While their weight and other problems cause increased oxidative stress, those same problems actually reduce their effective use of vitamin E, the study pointed out.
This vitamin is found at highest levels in some foods such as nuts, seeds, and olive oil.
Chronic deficiency in vitamin E could compound the wide range of diseases known to be associated with metabolic syndrome, including heart disease, diabetes, Alzheimer’s disease and cancer, the study pointed out.
Some of the findings of this study are counterintuitive, the researchers said, because vitamin E is a fat soluble micronutrient and, in theory, should be available at increased levels in people who are overweight and eat large amounts of fatty foods.
However, the study found that even though circulating vitamin E in the bloodstream may be high, in obese people this essential micronutrient is not finding its way into tissues where it is most needed.
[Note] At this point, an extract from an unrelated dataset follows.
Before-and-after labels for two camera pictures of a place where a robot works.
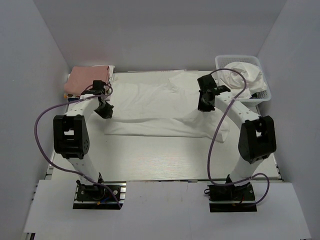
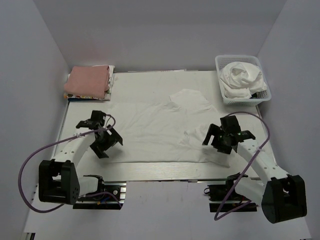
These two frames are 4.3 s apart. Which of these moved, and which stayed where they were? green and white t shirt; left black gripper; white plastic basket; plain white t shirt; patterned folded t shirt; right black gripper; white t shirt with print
Moved: left black gripper; right black gripper; plain white t shirt
Stayed: patterned folded t shirt; white plastic basket; green and white t shirt; white t shirt with print
“Vitamin E is associated with lipids, or the fats found in the blood, but it is mostly just a micronutrient that’s going along for the ride,” said one of the researchers Maret Traber from Oregon State University in the US.
“What we found was that tissues of obese people are rejecting intake of some of these lipids because they already have enough fat,” Traber said.
“In the process they also reject the associated vitamin E,” Traber explained.
In this study, the researchers made their findings with a double-blind study of adults, some of whom were healthy and others with metabolic syndrome.
The authors concluded that its findings support higher dietary requirements of vitamin E for adults with metabolic syndrome.
The findings appeared in the American Journal of Clinical Nutrition.